Do you have any plans to fast track production, especially in view of the delays over regulatory clearances?
As regards the delays that you mentioned .. they are only delays — and will have to be treated as part of life for mining companies, and, accordingly, planned for. I always advise my colleagues in the subsidiary companies ... why are you losing your sleep over these issues … just plan accordingly. It is the same for land acquisition, and rehabilitation and resettlement (R&R).
However, above all this, we have taken certain steps to fast track production. We have identified 13 opencast greenfield mines with a total annual capacity of 65 million tonnes, which will be given to mine development operators. They would adopt a private sector approach. They would raise the coal and deliver while following the norms and regulations on R&R, environment management, labour welfare and safety.
What are your views on coalgate and cancellation of coal blocks ... what does it mean for CIL?
I do not want to comment on these issues, which are being currently debated. However, my personal view is that the major constraints being faced by CIL and its subsidiaries, particularly those beyond its control, should be addressed so that coal production can be ramped up to meet the country’s requirement.
You see country’s shortage is only of the order of 120 million tonnes. If necessary infrastructure such as the three railway lines is in place, then CIL can produce an incremental 300 million tonnes per annum. Then, the national requirement can be met. The country’s coal problem hinges on this 300 million tonnes. If they tackle the infrastructure aspect, CIL would take care of everything else — land acquisition and clearances.
Do you think CIL will gain in the entire process, if allocations are cancelled?
Unlikely in the short-term. I do not know what process the government is going to follow. However, even if they allocate some of the cancelled coal blocks, they may not be readily available for coal production in view of the lack of adequate exploration, infrastructure and clearances. However, it may be helpful in the medium-to-long-term.

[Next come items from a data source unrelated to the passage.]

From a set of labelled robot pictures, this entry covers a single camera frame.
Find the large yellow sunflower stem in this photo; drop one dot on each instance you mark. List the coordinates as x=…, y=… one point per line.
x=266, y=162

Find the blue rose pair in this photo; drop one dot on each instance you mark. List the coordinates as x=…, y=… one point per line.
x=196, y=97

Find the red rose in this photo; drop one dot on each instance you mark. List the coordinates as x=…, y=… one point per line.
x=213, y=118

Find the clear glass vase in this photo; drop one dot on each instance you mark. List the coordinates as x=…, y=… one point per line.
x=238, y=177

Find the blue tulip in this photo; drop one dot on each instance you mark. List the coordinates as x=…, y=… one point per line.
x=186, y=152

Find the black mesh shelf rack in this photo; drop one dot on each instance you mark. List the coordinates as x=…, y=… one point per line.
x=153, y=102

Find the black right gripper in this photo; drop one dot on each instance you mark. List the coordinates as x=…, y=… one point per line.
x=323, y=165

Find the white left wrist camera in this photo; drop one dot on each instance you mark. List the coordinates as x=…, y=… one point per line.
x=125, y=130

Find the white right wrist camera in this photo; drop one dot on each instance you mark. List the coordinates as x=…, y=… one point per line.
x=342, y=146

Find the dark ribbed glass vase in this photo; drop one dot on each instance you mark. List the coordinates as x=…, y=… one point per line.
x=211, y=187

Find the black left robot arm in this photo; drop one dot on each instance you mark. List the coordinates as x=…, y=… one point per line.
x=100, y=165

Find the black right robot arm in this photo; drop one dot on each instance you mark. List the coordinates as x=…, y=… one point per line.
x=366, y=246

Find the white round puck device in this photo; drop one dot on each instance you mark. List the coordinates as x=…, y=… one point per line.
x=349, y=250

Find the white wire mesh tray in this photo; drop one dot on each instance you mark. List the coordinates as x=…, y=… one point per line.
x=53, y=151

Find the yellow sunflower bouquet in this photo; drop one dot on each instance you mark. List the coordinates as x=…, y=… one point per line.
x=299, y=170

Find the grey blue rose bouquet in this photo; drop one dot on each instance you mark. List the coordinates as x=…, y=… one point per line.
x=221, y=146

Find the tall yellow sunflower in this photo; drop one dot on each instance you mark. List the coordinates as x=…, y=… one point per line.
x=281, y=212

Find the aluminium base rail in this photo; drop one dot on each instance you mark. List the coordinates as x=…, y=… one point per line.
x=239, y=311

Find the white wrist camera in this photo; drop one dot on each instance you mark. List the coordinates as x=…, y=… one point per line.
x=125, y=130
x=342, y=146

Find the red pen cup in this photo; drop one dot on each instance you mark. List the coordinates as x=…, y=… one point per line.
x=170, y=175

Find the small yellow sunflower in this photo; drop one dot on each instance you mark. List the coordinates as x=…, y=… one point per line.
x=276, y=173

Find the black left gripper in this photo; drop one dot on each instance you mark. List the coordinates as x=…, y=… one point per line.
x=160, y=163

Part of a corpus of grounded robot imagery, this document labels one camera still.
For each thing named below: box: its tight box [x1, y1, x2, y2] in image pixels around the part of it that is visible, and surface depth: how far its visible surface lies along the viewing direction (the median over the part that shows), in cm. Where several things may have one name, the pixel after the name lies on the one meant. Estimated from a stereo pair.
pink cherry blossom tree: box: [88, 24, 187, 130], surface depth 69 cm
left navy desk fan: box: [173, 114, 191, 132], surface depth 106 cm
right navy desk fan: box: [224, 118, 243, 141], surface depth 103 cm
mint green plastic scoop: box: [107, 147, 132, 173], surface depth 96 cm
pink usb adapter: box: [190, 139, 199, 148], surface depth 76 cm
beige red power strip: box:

Do you foresee any competition with the private sector?
Until the time that they do not get to produce for merchant sales... there is no competition.
Please give us an update on the FSA (fuel supply agreement) issue
It is in the stage of approval by the board.
Really? After dragging on for so long …
You have to appreciate the fact that the board has to consider a revised model within a four-month time span. Practically, the entire draft has been recast. Now, a concurrence has been achieved on most of the points barring price pool, and we expect that issue to be resolved at the next board meet.
Has CIL had an issue with its investors on FSA and the price pool?
With pool they had reservation as they felt that CIL’s bottom line would be impacted. We have assured them that would not happen.
How is e-auction going?
While in the last fiscal, we sold about 11 per cent of the output through e-auctions, amounting to 50 million tonnes (and generated Rs.5,000 crore of revenue), we may have to reduce the figure this year to release additional amount of coal for distribution under FSAs. As per government direction, we need to bring down e-auction offerings gradually to around 7-8 per cent of production.
CIL is keen to come out of the ICVL joint venture... so what are its plans on overseas acquisition?
I do not see any significant progress in overseas acquisition in the short-term except in the medium- to-long-term, as the entire thing is a prolonged and complex process. Moreover, though it serves our stated purpose of ramping up production, the cost of that coal will be as per international prices.